At the organizational level, leaders operating without internal clarity contribute to a staggering reality: poor communication costs U.S. businesses $1.2 trillion annually. The erosion starts with the unexamined stories leaders tell themselves, and spreads outward when 70% of employees say their manager's mood directly affects their motivation and performance.

When we're unaware of these unconscious stories, they silently shape the way we feel, triggering the chemical cocktail that drives our tone, posture, and presence. They set the emotional stage for every conversation before a single word is spoken. When we become aware, we can shift that chemistry on purpose, a skill I call neurochemical bartending (thank you, Dr. Michael Frisina), so we walk into conversations with the clarity and presence we actually want to create.


Making the Unconscious Conscious

The breakthrough happens when you learn to separate what's actually happening from the story you're telling yourself about it.

One of the core tools in the Self‑Leadership Model, a framework I use with executives to strengthen trust, performance, and culture, starts with creating clarity. This is where we make the unconscious conscious, separating what’s happening around you (your external environment) from what’s happening within you (your internal environment).

One of the core tools in the Self‑Leadership Model, which I use with executives to strengthen trust, performance, and culture, starts with creating clarity. This is where we make the unconscious conscious by separating what’s happening around you (your external environment) from what’s happening within you (your internal environment). This tool strengthens clarity, decision‑making, and influence because when you can see clearly, you can respond with greater precision and purpose.

It breaks every situation down into three core elements — External Facts, Thoughts, and Emotions — so you can see the gap between what’s real and what you’ve made it mean:

  • External Facts (X) – The objective reality of what is happening. Something you could prove in a court of law, without opinions or interpretation.
  • Thoughts (T) – The meaning you’re making from those facts; the story running in your mind.
  • Emotions (E) – How those thoughts make you feel, emotionally and physically.

 

Noticing and naming these three elements isn’t just mental clarity. It’s the skill of self‑leadership. It’s how you organize and make sense of what feels subjective so you can lead and communicate with intention.

When you slow down and run a situation through this External–Thought–Emotion tool, you start to see the gap between what's real and what you've made it mean. That’s when the unconscious story becomes visible and influenceable.

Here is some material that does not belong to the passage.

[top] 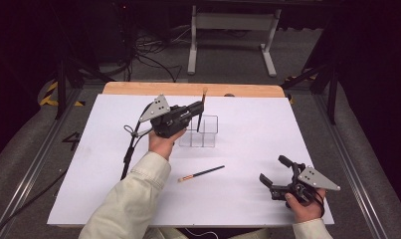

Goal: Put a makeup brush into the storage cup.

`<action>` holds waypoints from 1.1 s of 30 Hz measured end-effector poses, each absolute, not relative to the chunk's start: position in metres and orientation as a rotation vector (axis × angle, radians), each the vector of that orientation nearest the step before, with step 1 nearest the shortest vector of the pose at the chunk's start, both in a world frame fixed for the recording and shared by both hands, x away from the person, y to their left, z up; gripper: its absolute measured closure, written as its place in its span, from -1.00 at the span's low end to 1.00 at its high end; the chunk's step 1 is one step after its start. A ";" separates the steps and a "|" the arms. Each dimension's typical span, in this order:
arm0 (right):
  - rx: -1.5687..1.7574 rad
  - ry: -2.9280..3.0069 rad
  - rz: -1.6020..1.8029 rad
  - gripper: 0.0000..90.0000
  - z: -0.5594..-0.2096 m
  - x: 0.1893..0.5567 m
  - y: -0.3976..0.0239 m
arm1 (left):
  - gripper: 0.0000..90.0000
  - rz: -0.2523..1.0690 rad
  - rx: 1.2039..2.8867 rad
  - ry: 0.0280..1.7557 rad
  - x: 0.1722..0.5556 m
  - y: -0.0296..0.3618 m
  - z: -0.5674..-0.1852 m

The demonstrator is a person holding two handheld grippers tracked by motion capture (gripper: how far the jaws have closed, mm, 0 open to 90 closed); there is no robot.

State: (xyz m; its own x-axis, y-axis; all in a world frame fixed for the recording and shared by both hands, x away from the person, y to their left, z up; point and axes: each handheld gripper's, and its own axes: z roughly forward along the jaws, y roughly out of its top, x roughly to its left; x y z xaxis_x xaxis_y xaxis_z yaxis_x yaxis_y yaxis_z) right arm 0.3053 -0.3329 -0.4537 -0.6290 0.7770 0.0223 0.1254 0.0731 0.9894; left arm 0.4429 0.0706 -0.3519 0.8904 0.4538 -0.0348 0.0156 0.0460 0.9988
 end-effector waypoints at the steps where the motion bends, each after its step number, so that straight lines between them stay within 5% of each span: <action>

Here's how this played out with that CEO: External Fact – In her last team meeting, two people stayed completely silent. Thought – “I must be unapproachable.” Emotion – Frustration and self‑doubt, which she then carried into her subsequent interactions.

These interpretations rarely come from isolated events. They're patterns built over time. But examining one clear instance reveals the deeper story we're telling ourselves.

With awareness comes choice.

In this case, the same fact was reframed with a new thought: “Something is making them hesitant to speak. I want to understand what it is.” The emotion that followed was curiosity, which led to different actions such as following up privately, inviting the person to share in a future meeting, and creating new ways for input to be shared safely.

This is the shift from unconscious reactivity to conscious leadership. It transforms every conversation from reactive to responsive, from defensive to curious, before you've said a single word.


Making Those Eight Seconds Work for You

When you work from internal clarity, everything changes. Trust grows, alignment deepens, and conversations become easier because the energy in the room shifts.

The impact is measurable: employees who feel heard are 35% more likely to stay, and teams led by self‑aware leaders hit their goals more than 90% of the time. Internal clarity isn't just a personal win; it drives performance, retention, and real connection.

Those eight seconds you get with someone else are built on the unseen hours you've already spent with yourself, practicing self‑leadership and running situations through the XTE lens. When you've done this internal work, you create space for others to trust you, bring their best ideas, and speak up when it matters most.

Before your next interaction, take a moment to run the situation through XTE: the external facts, your thoughts, and the emotions they create. Notice the story you’re telling yourself. Then deliberately choose an inner voice that aligns with how you want to feel — and the kind of leader you want to be.

Do that, and your eight seconds will create connection — with yourself, and with everyone you lead.


 Traci Fisher helps executives master the voice that speaks before they do, building the clarity, presence, and trust that drive high‑performing teams. As creator of the Healthy Leader® Operating System, she equips leaders with the self‑leadership skills that deliver measurable ROI in retention, performance, and culture.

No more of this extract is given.